--- Your objective ---
Copy each entry below exactly as it appears.

--- Records for this exercise ---
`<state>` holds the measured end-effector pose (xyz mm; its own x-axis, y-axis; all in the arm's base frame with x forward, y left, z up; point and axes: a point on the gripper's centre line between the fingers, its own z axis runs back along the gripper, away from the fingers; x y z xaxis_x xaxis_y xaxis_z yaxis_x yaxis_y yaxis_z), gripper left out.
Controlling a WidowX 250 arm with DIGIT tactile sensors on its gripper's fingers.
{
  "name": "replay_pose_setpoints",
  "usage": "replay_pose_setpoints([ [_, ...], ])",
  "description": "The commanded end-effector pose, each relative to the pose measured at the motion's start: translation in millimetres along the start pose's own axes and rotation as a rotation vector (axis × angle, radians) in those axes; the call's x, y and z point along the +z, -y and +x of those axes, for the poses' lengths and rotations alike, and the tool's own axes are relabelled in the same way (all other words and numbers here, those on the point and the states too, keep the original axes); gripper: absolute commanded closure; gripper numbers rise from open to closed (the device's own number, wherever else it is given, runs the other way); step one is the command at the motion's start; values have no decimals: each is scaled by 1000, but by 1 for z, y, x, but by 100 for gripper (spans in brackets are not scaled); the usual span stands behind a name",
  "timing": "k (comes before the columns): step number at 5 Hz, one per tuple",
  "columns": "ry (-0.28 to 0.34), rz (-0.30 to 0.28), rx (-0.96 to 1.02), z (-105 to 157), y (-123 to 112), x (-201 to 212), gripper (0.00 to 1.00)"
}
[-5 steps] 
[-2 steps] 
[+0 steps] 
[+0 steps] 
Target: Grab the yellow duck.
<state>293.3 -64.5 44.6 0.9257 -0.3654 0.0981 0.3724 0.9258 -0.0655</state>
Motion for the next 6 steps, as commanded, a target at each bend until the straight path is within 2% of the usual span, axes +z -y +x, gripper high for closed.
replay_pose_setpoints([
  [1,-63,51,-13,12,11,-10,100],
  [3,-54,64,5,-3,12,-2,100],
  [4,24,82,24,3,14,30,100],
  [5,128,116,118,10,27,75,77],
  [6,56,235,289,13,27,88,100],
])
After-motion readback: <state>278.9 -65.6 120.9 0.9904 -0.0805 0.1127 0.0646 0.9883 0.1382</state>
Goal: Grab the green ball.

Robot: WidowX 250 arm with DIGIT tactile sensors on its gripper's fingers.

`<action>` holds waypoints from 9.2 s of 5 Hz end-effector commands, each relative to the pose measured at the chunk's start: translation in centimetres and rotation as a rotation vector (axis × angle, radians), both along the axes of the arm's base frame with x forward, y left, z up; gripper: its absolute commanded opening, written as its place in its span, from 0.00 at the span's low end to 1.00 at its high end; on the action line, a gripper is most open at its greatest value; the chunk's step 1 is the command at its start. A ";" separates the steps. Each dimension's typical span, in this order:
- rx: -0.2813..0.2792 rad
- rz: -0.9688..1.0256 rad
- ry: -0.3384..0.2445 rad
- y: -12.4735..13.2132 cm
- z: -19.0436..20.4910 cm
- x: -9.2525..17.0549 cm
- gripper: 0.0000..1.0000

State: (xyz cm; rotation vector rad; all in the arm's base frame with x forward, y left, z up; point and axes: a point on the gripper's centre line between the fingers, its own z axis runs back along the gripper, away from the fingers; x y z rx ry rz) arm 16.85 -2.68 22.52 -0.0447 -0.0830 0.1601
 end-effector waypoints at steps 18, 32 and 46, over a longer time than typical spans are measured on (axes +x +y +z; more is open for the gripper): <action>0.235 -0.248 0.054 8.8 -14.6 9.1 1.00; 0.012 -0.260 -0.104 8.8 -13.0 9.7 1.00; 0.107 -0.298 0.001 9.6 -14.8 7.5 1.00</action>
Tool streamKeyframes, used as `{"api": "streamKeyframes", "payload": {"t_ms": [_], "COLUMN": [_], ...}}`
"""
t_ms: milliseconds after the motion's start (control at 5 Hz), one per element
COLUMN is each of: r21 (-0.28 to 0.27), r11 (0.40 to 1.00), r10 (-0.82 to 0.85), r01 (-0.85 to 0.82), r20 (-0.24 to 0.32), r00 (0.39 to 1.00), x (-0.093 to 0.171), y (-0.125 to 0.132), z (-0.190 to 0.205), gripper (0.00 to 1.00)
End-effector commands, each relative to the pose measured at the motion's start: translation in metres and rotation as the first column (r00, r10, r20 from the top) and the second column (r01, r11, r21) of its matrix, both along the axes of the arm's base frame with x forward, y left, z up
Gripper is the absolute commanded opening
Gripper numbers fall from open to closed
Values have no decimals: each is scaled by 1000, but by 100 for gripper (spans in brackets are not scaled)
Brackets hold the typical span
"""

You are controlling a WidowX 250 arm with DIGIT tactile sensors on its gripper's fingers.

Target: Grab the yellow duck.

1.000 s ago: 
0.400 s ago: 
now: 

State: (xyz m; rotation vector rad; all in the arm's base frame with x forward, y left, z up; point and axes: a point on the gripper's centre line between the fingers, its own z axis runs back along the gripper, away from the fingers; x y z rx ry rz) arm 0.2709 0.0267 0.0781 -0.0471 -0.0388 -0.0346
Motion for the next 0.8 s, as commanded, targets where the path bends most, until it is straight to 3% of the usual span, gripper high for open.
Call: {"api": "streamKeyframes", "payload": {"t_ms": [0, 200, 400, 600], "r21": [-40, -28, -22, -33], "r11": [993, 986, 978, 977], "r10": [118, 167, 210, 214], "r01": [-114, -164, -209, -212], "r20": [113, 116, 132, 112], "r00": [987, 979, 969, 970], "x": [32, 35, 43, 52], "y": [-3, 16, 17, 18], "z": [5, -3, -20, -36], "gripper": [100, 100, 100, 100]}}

--- Task output ---
`<state>` holds the measured end-effector pose (xyz mm; its own x-axis, y-axis; all in the arm's base frame with x forward, y left, z up; point and axes: a point on the gripper's centre line between the fingers, its own z axis runs back along the gripper, away from the fingers; x y z xaxis_x xaxis_y xaxis_z yaxis_x yaxis_y yaxis_z), gripper left out.
Controlling a WidowX 250 arm with DIGIT tactile sensors on its gripper's fingers.
{
  "name": "replay_pose_setpoints",
  "usage": "replay_pose_setpoints([ [_, ...], ])",
  "description": "The commanded end-effector pose, each relative to the pose measured at the motion's start: translation in millimetres along the start pose's own axes and rotation as a rotation vector (axis × angle, radians) in those axes; the call's x, y and z point along the +z, -y and +x of those axes, for the poses' lengths and rotations alike, and the tool's own axes are relabelled in the same way (all other words and numbers here, those on the point and the states too, keep the original axes); gripper: absolute commanded closure; gripper numbers rise from open to closed (the device's own number, wherever else it is given, runs the other way); step one is the command at the motion's start; values have no decimals: each is scaled by 1000, but by 1 for z, y, x, but by 100 for gripper (spans in brackets are not scaled); the usual span stands behind a name",
  "timing": "k (comes before the columns): step number at 5 Hz, one per tuple",
  "columns": "ry (-0.28 to 0.34), rz (-0.30 to 0.28), rx (-0.96 to 1.02), z (-105 to 157), y (-123 to 112), x (-201 to 212), gripper (0.00 to 1.00)"
}
[-5 steps] 
[-2 steps] 
[+0 steps] 
[+0 steps] 
Target: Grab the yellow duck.
<state>293.3 -64.5 44.6 0.9257 -0.3654 0.0981 0.3724 0.9258 -0.0655</state>
Motion for the next 6 steps, as commanded, a target at each bend until the straight path is within 2% of the usual span, axes +z -y +x, gripper high for closed.
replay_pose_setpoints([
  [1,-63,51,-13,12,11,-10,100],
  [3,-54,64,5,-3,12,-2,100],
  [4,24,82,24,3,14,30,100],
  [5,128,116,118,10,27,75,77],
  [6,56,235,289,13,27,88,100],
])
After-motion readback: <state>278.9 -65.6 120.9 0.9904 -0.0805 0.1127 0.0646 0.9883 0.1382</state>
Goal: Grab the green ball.

Robot: WidowX 250 arm with DIGIT tactile sensors on its gripper's fingers.

`<action>` holds waypoints from 9.2 s of 5 Hz end-effector commands, each relative to the pose measured at the chunk's start: translation in centimetres and rotation as a rotation vector (axis × angle, radians), both along the axes of the arm's base frame with x forward, y left, z up; gripper: its absolute commanded opening, written as its place in its span, from 0.00 at the span's low end to 1.00 at its high end; on the action line, a gripper is most open at its greatest value; the chunk's step 1 is the command at its start. A ";" separates the steps. Each dimension's typical span, in this order:
- rx: -0.2813..0.2792 rad
- rz: -0.9688..1.0256 rad
- ry: -0.3384..0.2445 rad
- y: -12.4735..13.2132 cm
- z: -19.0436..20.4910 cm
- x: -9.2525..17.0549 cm
- gripper: 0.0000..1.0000

State: (xyz cm; rotation vector rad; all in the arm's base frame with x forward, y left, z up; point and axes: a point on the gripper's centre line between the fingers, its own z axis runs back along the gripper, away from the fingers; x y z rx ry rz) arm 16.85 -2.68 22.52 -0.0447 -0.0830 0.1601
 end-effector waypoints at steps 18, 32 and 46, over a longer time than typical spans are measured on (axes +x +y +z; more is open for the gripper): <action>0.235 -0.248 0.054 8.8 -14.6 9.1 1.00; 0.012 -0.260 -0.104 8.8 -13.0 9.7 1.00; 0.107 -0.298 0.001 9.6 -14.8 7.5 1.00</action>
Tool streamKeyframes, used as `{"api": "streamKeyframes", "payload": {"t_ms": [_], "COLUMN": [_], ...}}`
"""
t_ms: milliseconds after the motion's start (control at 5 Hz), one per element
COLUMN is each of: r21 (-0.28 to 0.27), r11 (0.40 to 1.00), r10 (-0.82 to 0.85), r01 (-0.85 to 0.82), r20 (-0.24 to 0.32), r00 (0.39 to 1.00), x (-0.093 to 0.171), y (-0.125 to 0.132), z (-0.190 to 0.205), gripper (0.00 to 1.00)
End-effector commands, each relative to the pose measured at the motion's start: translation in metres and rotation as the first column (r00, r10, r20 from the top) and the second column (r01, r11, r21) of its matrix, both along the axes of the arm's base frame with x forward, y left, z up
Gripper is the absolute commanded opening
Gripper numbers fall from open to closed
Values have no decimals: each is scaled by 1000, but by 100 for gripper (spans in brackets are not scaled)
Brackets hold the typical span
"""

You are controlling a WidowX 250 arm with DIGIT tactile sensors on its gripper's fingers.

Target: Grab the yellow duck.

1.000 s ago: 
0.400 s ago: 
now: 

State: (xyz m; rotation vector rad; all in the arm's base frame with x forward, y left, z up; point and axes: a point on the gripper's centre line between the fingers, its own z axis runs back along the gripper, away from the fingers; x y z rx ry rz) arm 0.2709 0.0267 0.0781 -0.0471 -0.0388 -0.0346
Motion for the next 0.8 s, as commanded, targets where the path bends most, until it is straight to 3% of the usual span, gripper high for open.
Call: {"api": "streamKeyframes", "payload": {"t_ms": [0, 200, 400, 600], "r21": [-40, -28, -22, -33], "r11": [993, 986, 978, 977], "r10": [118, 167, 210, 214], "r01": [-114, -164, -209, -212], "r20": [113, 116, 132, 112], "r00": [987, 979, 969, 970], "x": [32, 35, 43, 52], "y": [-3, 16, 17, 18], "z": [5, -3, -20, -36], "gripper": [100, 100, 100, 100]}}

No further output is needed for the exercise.